On Sept. 1, 2004 the Dow Jones Industrial Average closed at 10,168; Bernie Madoff was still preying on unsuspecting clients in what would turn out to be the largest Ponzi scheme of all time; and my inaugural “Career Moves” column, Of Myths and Moving, appeared in REP. magazine.
A lot has happened in the past 10 years. Back then, advisors would tell me to call them back when the deals reached 200 percent of trailing 12-month production (now deals are at 300 percent); the mention of a custodian brought to mind the gentleman who cleaned high school hallways; and those who were with independent firms were seen as second class citizens by their big firm brethren. Given my personal milestone, here’s a look back at the myths on moving that I discussed in 2004 and how my advice has changed.
Myth 1: There is a magic production level I must attain before I can switch firms.
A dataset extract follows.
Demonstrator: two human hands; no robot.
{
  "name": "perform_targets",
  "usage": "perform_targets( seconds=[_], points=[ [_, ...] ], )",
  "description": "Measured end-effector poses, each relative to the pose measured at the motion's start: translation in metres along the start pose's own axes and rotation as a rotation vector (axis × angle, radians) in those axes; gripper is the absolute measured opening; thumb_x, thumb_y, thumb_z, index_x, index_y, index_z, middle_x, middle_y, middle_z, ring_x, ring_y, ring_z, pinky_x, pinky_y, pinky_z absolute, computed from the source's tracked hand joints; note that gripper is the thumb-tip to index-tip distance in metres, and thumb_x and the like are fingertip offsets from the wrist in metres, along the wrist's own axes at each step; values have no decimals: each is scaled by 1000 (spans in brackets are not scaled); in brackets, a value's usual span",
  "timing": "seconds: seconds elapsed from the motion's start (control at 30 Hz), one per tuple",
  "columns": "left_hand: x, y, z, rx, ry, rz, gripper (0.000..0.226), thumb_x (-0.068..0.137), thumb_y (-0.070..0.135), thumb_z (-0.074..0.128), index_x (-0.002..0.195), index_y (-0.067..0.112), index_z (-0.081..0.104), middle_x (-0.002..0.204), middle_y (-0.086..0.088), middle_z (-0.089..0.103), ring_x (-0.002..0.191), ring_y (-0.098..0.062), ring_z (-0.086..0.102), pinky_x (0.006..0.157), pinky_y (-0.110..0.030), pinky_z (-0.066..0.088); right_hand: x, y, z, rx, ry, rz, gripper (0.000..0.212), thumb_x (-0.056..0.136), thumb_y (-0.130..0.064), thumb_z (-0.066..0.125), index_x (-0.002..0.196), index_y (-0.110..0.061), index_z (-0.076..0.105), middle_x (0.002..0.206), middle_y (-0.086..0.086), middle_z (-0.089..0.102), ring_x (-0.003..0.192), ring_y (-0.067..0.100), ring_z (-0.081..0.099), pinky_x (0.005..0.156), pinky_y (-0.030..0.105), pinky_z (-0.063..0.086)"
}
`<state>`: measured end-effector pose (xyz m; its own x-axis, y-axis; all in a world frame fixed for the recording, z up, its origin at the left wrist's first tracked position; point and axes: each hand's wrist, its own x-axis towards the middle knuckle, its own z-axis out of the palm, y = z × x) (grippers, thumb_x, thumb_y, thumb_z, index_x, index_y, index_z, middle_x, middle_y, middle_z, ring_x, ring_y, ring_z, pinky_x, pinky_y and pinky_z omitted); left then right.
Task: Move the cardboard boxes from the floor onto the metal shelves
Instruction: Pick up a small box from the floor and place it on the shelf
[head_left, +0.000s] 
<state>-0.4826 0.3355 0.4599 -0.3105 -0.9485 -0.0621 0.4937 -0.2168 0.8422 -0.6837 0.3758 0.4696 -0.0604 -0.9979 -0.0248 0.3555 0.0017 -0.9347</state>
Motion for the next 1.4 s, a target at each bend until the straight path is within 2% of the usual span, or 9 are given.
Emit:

What I said then: Waiting to make a move is not always a smart move. Indeed, the fact that an advisor’s book is not growing fast enough might be a sign that a change of firm is in order. For instance, a firm with more proactive branch management might help the advisor grow his book faster, or perhaps a bank brokerage with its deep referral sources could help build the client base. In any case, the question should not be, “What is my current level of production?,” but rather, “How might my production be improved with a move?”